TASK INSTRUCTIONS:
Your task is to write out the entire listing exactly, omitting its pictures.

DATA EXCERPTS:
+--

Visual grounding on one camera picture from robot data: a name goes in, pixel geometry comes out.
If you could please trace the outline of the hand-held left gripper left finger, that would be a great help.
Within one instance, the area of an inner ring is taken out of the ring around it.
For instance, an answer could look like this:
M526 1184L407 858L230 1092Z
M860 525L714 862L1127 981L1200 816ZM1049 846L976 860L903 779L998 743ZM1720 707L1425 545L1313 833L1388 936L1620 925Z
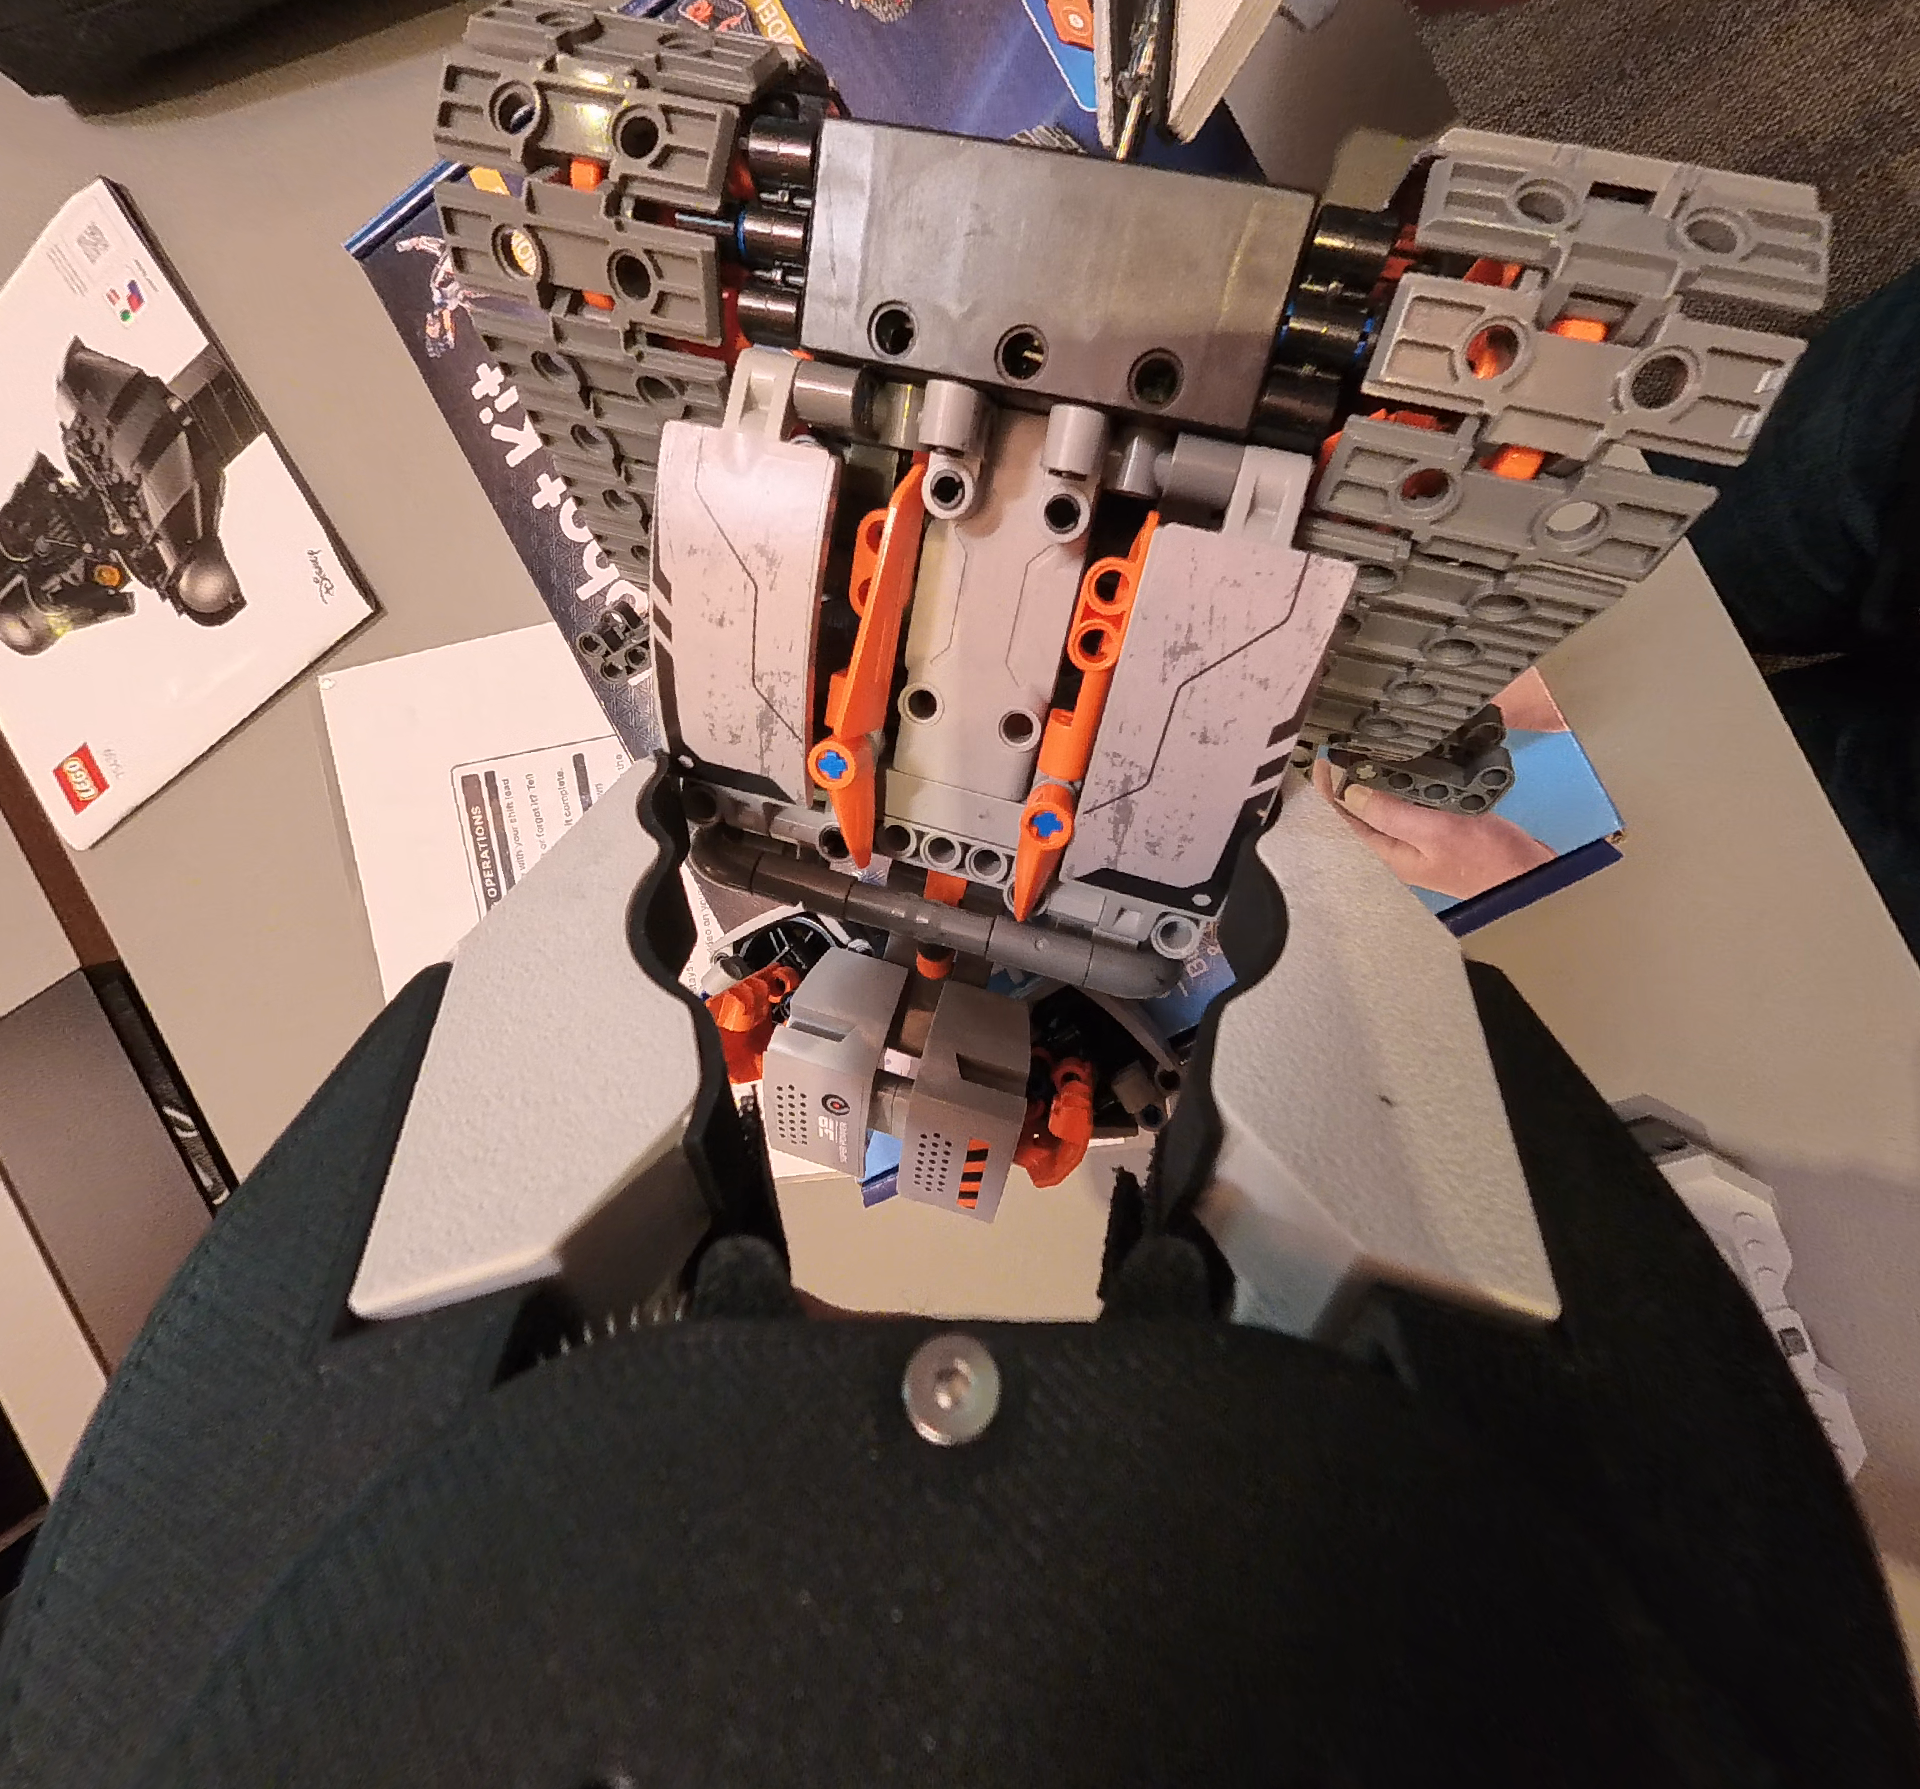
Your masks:
M636 1306L738 1225L738 1114L681 986L686 820L636 764L460 945L349 1292L398 1322L557 1284Z

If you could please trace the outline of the tracked building-block toy robot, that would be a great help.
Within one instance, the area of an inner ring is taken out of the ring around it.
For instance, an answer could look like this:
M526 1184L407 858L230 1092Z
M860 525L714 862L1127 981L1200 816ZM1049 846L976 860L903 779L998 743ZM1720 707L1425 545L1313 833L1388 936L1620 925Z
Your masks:
M713 1012L770 1144L988 1221L1178 1067L1301 759L1429 815L1713 502L1828 302L1807 181L1453 127L1375 208L862 122L799 50L500 0L435 192L479 338L636 581L702 878L851 923Z

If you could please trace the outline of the black-and-white instruction booklet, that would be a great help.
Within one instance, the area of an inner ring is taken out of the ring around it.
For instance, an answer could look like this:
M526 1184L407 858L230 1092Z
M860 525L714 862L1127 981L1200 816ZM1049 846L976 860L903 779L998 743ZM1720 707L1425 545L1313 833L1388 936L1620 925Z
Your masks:
M87 849L376 602L126 192L3 292L3 723Z

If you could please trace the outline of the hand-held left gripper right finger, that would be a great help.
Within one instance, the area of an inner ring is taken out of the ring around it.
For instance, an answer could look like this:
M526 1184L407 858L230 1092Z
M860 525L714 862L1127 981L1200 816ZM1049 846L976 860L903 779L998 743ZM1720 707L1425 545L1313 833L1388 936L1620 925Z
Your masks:
M1391 1282L1561 1310L1455 938L1355 830L1269 830L1283 953L1224 1007L1199 1221L1234 1318L1333 1325Z

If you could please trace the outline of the white instruction sheet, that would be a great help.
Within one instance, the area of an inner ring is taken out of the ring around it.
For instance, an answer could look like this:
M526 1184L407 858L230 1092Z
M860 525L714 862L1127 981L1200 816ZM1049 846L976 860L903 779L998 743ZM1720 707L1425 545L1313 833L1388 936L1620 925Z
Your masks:
M442 961L630 767L550 626L337 669L320 687L388 997Z

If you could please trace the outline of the person's dark clothing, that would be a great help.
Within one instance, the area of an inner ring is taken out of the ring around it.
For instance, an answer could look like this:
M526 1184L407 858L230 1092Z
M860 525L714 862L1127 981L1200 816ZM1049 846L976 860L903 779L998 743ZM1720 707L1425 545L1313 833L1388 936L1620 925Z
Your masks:
M1807 347L1692 530L1803 757L1917 948L1917 269Z

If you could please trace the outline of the grey toy battery box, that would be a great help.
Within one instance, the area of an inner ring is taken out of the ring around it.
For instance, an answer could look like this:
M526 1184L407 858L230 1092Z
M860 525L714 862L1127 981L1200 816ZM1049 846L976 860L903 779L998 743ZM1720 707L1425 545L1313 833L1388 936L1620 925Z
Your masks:
M1867 1447L1843 1378L1822 1360L1807 1322L1789 1299L1792 1257L1774 1189L1723 1155L1697 1121L1669 1105L1633 1096L1615 1103L1614 1114L1740 1278L1843 1475L1856 1479Z

+--

THE COMPLETED TASK:
Visual grounding on one camera picture from robot data: a name goes in, pixel geometry comes out.
If you could please trace the outline of the hand-held left gripper left finger, that would be a great help.
Within one instance, the area of an inner ring is taken out of the ring around it.
For instance, an answer could look like this:
M526 1184L407 858L230 1092Z
M860 525L714 862L1127 981L1200 816ZM1049 846L976 860L903 779L998 743ZM1720 707L1425 545L1313 833L1388 936L1620 925Z
Your masks:
M636 1306L738 1225L738 1114L681 986L686 820L636 764L460 945L349 1292L398 1322L557 1284Z

If you could please trace the outline of the tracked building-block toy robot, that would be a great help.
Within one instance, the area of an inner ring is taken out of the ring around it.
For instance, an answer could look like this:
M526 1184L407 858L230 1092Z
M860 525L714 862L1127 981L1200 816ZM1049 846L976 860L903 779L998 743ZM1720 707L1425 545L1313 833L1388 936L1620 925Z
Your masks:
M713 1012L770 1144L988 1221L1178 1067L1301 759L1429 815L1713 502L1828 302L1807 181L1453 127L1375 208L862 122L799 50L500 0L435 192L479 338L636 581L702 878L851 923Z

If you could please trace the outline of the black-and-white instruction booklet, that would be a great help.
Within one instance, the area of an inner ring is taken out of the ring around it.
For instance, an answer could look like this:
M526 1184L407 858L230 1092Z
M860 525L714 862L1127 981L1200 816ZM1049 846L976 860L903 779L998 743ZM1720 707L1425 545L1313 833L1388 936L1620 925Z
Your masks:
M87 849L376 602L126 192L3 292L3 723Z

If you could please trace the outline of the hand-held left gripper right finger, that would be a great help.
Within one instance, the area of an inner ring is taken out of the ring around it.
For instance, an answer could look like this:
M526 1184L407 858L230 1092Z
M860 525L714 862L1127 981L1200 816ZM1049 846L976 860L903 779L998 743ZM1720 707L1425 545L1313 833L1388 936L1620 925Z
Your masks:
M1391 1282L1561 1310L1455 938L1355 830L1269 830L1283 953L1224 1007L1199 1221L1234 1318L1333 1325Z

If you could please trace the outline of the white instruction sheet, that would be a great help.
Within one instance, the area of an inner ring is taken out of the ring around it.
For instance, an answer could look like this:
M526 1184L407 858L230 1092Z
M860 525L714 862L1127 981L1200 816ZM1049 846L976 860L903 779L998 743ZM1720 707L1425 545L1313 833L1388 936L1620 925Z
Your masks:
M442 961L630 767L550 626L337 669L320 687L388 997Z

If you could please trace the outline of the person's dark clothing, that would be a great help.
Within one instance, the area of an inner ring is taken out of the ring around it.
For instance, an answer could look like this:
M526 1184L407 858L230 1092Z
M860 525L714 862L1127 981L1200 816ZM1049 846L976 860L903 779L998 743ZM1720 707L1425 545L1313 833L1388 936L1620 925Z
Your masks:
M1807 347L1692 530L1803 757L1917 948L1917 269Z

If you could please trace the outline of the grey toy battery box, that would be a great help.
Within one instance, the area of an inner ring is taken out of the ring around it.
For instance, an answer could look like this:
M526 1184L407 858L230 1092Z
M860 525L714 862L1127 981L1200 816ZM1049 846L976 860L903 779L998 743ZM1720 707L1425 545L1313 833L1388 936L1620 925Z
Your masks:
M1867 1447L1843 1378L1822 1360L1807 1322L1789 1299L1792 1257L1774 1189L1723 1155L1697 1121L1669 1105L1633 1096L1615 1103L1614 1114L1740 1278L1843 1475L1856 1479Z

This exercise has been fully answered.